▶ **About this task**: Print out the entries that follow exactly, missing none.

[Available records Boundary: Start]

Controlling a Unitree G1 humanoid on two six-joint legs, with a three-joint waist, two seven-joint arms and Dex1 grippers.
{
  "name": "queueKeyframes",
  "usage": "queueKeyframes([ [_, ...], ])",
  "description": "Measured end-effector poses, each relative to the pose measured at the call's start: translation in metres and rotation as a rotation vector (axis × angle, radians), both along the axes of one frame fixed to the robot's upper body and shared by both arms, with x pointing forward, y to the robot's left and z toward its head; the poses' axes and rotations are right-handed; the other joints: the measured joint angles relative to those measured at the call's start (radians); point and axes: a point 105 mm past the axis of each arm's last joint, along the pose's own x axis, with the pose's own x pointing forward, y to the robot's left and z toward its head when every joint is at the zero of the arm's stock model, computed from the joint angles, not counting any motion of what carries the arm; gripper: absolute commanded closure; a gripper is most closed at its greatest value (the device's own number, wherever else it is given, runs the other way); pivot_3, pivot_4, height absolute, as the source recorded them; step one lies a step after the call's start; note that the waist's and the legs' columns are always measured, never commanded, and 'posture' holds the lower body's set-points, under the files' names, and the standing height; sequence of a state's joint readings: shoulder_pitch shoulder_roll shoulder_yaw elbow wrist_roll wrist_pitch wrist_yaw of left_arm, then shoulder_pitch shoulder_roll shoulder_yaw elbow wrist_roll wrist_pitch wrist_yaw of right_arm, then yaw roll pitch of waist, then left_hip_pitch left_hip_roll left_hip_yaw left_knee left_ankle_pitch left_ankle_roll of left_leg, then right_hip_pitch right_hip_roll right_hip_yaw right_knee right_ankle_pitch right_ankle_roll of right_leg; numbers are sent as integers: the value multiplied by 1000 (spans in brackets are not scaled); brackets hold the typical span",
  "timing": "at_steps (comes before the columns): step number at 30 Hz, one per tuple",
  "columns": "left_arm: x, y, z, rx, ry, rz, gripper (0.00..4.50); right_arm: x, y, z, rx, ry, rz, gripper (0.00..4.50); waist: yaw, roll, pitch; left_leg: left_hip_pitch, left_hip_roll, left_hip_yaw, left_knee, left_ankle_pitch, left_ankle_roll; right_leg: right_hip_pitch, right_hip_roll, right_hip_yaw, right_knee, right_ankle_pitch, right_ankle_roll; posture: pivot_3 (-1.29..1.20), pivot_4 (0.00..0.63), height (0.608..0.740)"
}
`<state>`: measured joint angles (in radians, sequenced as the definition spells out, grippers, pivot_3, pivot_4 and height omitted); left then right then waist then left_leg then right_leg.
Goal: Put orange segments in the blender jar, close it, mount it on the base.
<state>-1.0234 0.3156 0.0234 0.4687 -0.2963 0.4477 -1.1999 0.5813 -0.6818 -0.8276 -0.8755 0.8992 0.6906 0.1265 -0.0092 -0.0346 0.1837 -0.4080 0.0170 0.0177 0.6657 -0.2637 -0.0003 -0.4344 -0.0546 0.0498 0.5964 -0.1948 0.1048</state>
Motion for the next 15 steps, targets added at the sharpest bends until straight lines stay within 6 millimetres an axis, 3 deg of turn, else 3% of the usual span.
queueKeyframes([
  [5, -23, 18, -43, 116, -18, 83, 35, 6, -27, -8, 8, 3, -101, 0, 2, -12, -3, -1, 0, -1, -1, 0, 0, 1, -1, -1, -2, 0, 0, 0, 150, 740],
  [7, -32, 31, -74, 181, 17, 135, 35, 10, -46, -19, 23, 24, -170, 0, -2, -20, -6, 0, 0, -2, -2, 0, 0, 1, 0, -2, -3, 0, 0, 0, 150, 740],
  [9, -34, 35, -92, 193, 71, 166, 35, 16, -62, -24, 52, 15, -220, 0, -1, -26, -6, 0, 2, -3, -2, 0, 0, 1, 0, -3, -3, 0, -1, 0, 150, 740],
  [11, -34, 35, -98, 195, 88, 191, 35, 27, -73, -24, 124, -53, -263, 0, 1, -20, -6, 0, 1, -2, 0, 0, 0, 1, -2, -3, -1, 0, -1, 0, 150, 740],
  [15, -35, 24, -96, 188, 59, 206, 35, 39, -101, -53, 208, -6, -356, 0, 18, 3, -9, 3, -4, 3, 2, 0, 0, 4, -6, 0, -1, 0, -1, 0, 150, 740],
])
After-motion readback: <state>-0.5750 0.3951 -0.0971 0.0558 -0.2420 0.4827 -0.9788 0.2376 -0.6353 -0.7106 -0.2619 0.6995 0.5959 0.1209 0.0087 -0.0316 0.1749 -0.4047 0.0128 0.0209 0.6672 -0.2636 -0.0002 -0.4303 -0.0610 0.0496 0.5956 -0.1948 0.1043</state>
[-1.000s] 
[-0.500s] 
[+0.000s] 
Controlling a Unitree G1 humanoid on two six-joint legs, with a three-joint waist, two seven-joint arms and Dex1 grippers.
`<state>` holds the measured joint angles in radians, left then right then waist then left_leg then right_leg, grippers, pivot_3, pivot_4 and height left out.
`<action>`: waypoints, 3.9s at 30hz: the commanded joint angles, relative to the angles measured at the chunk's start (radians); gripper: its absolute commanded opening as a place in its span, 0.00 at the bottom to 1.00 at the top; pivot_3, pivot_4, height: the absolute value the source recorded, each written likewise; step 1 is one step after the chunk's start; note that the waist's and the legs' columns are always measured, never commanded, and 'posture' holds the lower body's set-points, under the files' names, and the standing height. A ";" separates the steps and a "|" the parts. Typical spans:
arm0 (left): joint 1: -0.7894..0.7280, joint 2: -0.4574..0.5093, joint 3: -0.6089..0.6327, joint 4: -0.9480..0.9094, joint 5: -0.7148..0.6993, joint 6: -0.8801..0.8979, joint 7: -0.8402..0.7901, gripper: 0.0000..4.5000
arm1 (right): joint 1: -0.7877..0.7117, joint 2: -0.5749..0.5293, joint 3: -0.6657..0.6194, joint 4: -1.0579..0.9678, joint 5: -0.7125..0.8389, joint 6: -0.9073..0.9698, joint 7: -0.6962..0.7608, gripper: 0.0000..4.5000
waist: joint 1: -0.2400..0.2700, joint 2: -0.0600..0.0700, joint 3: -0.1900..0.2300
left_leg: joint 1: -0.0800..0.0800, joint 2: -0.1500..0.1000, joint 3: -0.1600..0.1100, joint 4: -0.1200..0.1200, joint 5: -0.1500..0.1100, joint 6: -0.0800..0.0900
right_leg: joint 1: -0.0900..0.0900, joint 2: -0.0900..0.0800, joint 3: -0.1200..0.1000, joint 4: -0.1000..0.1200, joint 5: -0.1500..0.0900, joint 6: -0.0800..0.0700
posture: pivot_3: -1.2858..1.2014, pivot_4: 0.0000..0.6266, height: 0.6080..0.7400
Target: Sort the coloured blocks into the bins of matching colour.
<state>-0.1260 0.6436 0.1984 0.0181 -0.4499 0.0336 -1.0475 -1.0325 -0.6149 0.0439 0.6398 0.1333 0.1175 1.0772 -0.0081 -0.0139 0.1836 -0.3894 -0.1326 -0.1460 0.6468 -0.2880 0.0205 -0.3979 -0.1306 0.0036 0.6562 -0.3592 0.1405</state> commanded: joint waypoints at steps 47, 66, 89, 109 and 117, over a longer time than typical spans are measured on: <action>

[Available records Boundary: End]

▶ **Answer to this task**:
Controlling a Unitree G1 humanoid on two six-joint legs, with a three-joint waist, two seven-joint arms and Dex1 grippers.
{
  "name": "queueKeyframes",
  "usage": "queueKeyframes([ [_, ...], ])",
  "description": "Measured end-effector poses, each relative to the pose measured at the call's start: translation in metres and rotation as a rotation vector (axis × angle, radians), both along the axes of one frame fixed to the robot's upper body and shared by both arms, with x pointing forward, y to the robot's left and z toward its head; the poses' axes and rotations are right-handed; the other joints: the measured joint angles relative to those measured at the call's start (radians); point and axes: a point 105 mm past the axis of each arm's last joint, along the pose's own x axis, with the pose's own x pointing forward, y to the robot's left and z toward its head when every joint is at the zero of the arm's stock model, computed from the joint angles, not counting any motion of what carries the arm; gripper: absolute commanded closure; a gripper is most closed at its greatest value (the device's own number, wherever else it is given, runs the other way); pivot_3, pivot_4, height absolute, as the source recorded them; step one lies a step after the call's start; note that the waist's and the legs' columns are always measured, never commanded, and 'posture' holds the lower body's set-points, under the files' names, and the standing height; sequence of a state's joint readings: shoulder_pitch shoulder_roll shoulder_yaw elbow wrist_roll wrist_pitch wrist_yaw of left_arm, then shoulder_pitch shoulder_roll shoulder_yaw elbow wrist_roll wrist_pitch wrist_yaw of right_arm, then yaw roll pitch of waist, then left_hip_pitch left_hip_roll left_hip_yaw left_knee left_ankle_pitch left_ankle_roll of left_leg, then right_hip_pitch right_hip_roll right_hip_yaw right_knee right_ankle_pitch right_ankle_roll of right_leg; numbers are sent as integers: the value multiplied by 1000 (spans in brackets are not scaled); brackets hold the typical span",
  "timing": "at_steps (comes before the columns): step number at 30 Hz, one per tuple",
  "columns": "left_arm: x, y, z, rx, ry, rz, gripper (0.00..4.50); right_arm: x, y, z, rx, ry, rz, gripper (0.00..4.50); waist: yaw, roll, pitch; left_leg: left_hip_pitch, left_hip_roll, left_hip_yaw, left_knee, left_ankle_pitch, left_ankle_roll; right_leg: right_hip_pitch, right_hip_roll, right_hip_yaw, right_knee, right_ankle_pitch, right_ankle_roll; posture: pivot_3 (-1.29..1.20), pivot_4 (0.00..0.63), height (0.608..0.740)"
}
`<state>`: measured joint angles (in radians, sequenced as the definition spells out, grippers, pivot_3, pivot_4 and height omitted); left then right then waist then left_leg then right_leg.
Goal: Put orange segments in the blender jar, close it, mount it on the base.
<state>-1.0234 0.3156 0.0234 0.4687 -0.2963 0.4477 -1.1999 0.5813 -0.6818 -0.8276 -0.8755 0.8992 0.6906 0.1265 -0.0092 -0.0346 0.1837 -0.4080 0.0170 0.0177 0.6657 -0.2637 -0.0003 -0.4344 -0.0546 0.0498 0.5964 -0.1948 0.1048</state>
Motion for the next 15 steps, targets added at the sharpest bends until straight lines stay within 6 millimetres an axis, 3 deg of turn, else 3% of the usual span.
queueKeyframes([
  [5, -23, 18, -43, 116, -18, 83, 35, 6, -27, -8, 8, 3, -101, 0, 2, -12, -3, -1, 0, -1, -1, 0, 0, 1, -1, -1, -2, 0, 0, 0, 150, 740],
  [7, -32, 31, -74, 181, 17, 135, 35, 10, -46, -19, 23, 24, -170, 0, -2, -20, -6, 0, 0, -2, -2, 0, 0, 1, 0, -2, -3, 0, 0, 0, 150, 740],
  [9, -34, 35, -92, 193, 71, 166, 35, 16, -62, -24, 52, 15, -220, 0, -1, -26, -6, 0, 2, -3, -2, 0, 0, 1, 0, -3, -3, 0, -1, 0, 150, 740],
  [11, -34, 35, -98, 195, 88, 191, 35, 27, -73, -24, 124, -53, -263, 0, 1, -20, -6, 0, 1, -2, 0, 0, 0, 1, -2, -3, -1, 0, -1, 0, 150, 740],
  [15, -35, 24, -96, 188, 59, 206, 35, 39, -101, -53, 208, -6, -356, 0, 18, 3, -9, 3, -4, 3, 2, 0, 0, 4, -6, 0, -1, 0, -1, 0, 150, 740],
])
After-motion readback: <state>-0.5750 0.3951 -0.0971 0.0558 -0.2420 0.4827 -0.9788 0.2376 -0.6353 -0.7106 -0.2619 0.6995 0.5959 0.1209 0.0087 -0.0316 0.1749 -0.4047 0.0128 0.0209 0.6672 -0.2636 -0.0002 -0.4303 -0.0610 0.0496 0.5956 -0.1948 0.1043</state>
[-1.000s] 
[-0.500s] 
[+0.000s] 
Controlling a Unitree G1 humanoid on two six-joint legs, with a three-joint waist, two seven-joint arms and Dex1 grippers.
`<state>` holds the measured joint angles in radians, left then right then waist then left_leg then right_leg, grippers, pivot_3, pivot_4 and height left out.
`<action>`: waypoints, 3.9s at 30hz: the commanded joint angles, relative to the angles measured at the chunk's start (radians); gripper: its absolute commanded opening as a place in its span, 0.00 at the bottom to 1.00 at the top; pivot_3, pivot_4, height: the absolute value the source recorded, each written likewise; step 1 is one step after the chunk's start; note that the waist's and the legs' columns are always measured, never commanded, and 'posture' holds the lower body's set-points, under the files' names, and the standing height. A ";" separates the steps and a "|" the parts. Typical spans:
arm0 (left): joint 1: -0.7894..0.7280, joint 2: -0.4574..0.5093, joint 3: -0.6089..0.6327, joint 4: -0.9480..0.9094, joint 5: -0.7148..0.6993, joint 6: -0.8801..0.8979, joint 7: -0.8402..0.7901, gripper: 0.0000..4.5000
arm1 (right): joint 1: -0.7877..0.7117, joint 2: -0.5749..0.5293, joint 3: -0.6657..0.6194, joint 4: -1.0579..0.9678, joint 5: -0.7125..0.8389, joint 6: -0.9073..0.9698, joint 7: -0.6962..0.7608, gripper: 0.0000..4.5000
waist: joint 1: -0.2400..0.2700, joint 2: -0.0600..0.0700, joint 3: -0.1900..0.2300
left_leg: joint 1: -0.0800..0.0800, joint 2: -0.1500..0.1000, joint 3: -0.1600..0.1100, joint 4: -0.1200..0.1200, joint 5: -0.1500..0.1100, joint 6: -0.0800..0.0900
right_leg: joint 1: -0.0900..0.0900, joint 2: -0.0900..0.0800, joint 3: -0.1200..0.1000, joint 4: -0.1000..0.1200, joint 5: -0.1500..0.0900, joint 6: -0.0800..0.0700
posture: pivot_3: -1.2858..1.2014, pivot_4: 0.0000..0.6266, height: 0.6080..0.7400
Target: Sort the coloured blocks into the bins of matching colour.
<state>-0.1260 0.6436 0.1984 0.0181 -0.4499 0.0336 -1.0475 -1.0325 -0.6149 0.0439 0.6398 0.1333 0.1175 1.0772 -0.0081 -0.0139 0.1836 -0.3894 -0.1326 -0.1460 0.6468 -0.2880 0.0205 -0.3979 -0.1306 0.0036 0.6562 -0.3592 0.1405</state> commanded: joint waypoints at steps 47, 66, 89, 109 and 117, over a longer time than typical spans are measured on: <action>

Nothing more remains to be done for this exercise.